- **WHAT TO WORK ON**:
For the listing below, show each line that includes the string "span".

- **SUPPLIED INFORMATION**:
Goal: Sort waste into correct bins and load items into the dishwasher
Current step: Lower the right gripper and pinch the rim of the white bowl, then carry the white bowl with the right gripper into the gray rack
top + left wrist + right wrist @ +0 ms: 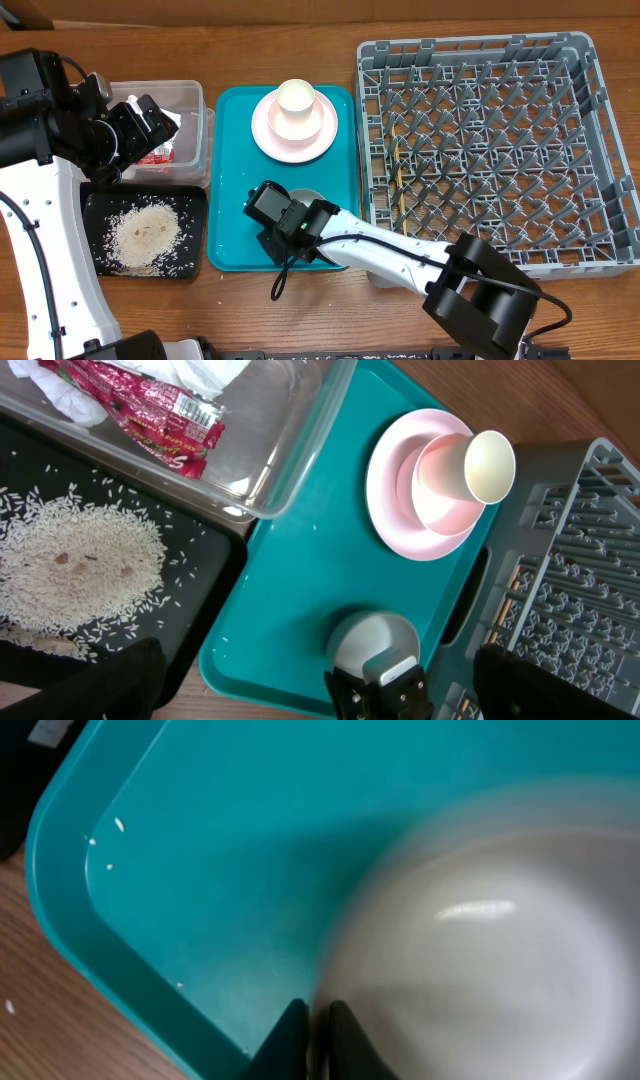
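Observation:
A grey bowl (308, 203) sits on the teal tray (228, 170), near its front right. My right gripper (318, 1025) is shut on the bowl's (480, 950) near-left rim, and the bowl looks blurred in the right wrist view. The gripper's body (385, 685) covers part of the bowl (375, 635). At the tray's back, a pink plate (268, 135) carries a pink bowl and a cream cup (295, 98). My left gripper (135, 125) hangs open above the clear bin, holding nothing.
The grey dish rack (490, 150) fills the table's right side, close to the tray's right edge. A clear bin (190, 100) with red wrappers and tissue stands left of the tray. In front of the bin lies a black tray (100, 205) with spilled rice.
My right gripper was open over the bowl with its fingers either side of the near rim. It now sits lower and further left, shut on that rim. The left arm has not moved.
The bowl lay at the tray's front left with my right gripper open above it. Then the fingers were nearly together at its rim and the bowl stood further right. The gripper then stood open over it, and now it pinches the rim.

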You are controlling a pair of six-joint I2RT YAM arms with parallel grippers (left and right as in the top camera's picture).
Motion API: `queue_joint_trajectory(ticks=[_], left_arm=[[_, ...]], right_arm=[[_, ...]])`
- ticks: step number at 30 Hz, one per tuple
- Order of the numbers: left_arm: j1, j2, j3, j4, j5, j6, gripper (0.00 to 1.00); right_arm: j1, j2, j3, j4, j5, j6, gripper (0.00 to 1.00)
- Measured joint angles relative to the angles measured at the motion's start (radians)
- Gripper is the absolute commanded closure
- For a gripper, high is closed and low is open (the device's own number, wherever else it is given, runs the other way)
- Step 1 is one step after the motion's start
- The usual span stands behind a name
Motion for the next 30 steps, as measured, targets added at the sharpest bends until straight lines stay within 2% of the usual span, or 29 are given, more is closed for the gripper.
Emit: queue_joint_trajectory(ticks=[9,15,19,23,30], left_arm=[[0.000,0.000,0.000,0.000,0.000,0.000,0.00],[0.000,0.000,0.000,0.000,0.000,0.000,0.00],[0.000,0.000,0.000,0.000,0.000,0.000,0.00],[0.000,0.000,0.000,0.000,0.000,0.000,0.00],[0.000,0.000,0.000,0.000,0.000,0.000,0.00]], right_arm=[[0.000,-0.019,0.003,-0.011,0.017,0.008,0.96],[-0.012,-0.122,0.035,-0.130,0.008,0.019,0.96],[-0.058,-0.254,0.066,-0.199,-0.009,0.048,0.96],[-0.200,-0.426,0.089,-0.253,-0.117,0.083,0.96],[-0.560,-0.580,0.100,-0.370,-0.508,0.109,0.96]])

- **ANSWER**:
- The usual span stands behind a name
Motion for the next 30 steps, as measured, targets added at the sharpest bends until straight lines stay within 2% of the usual span, or 29 are given, more is closed for the gripper.

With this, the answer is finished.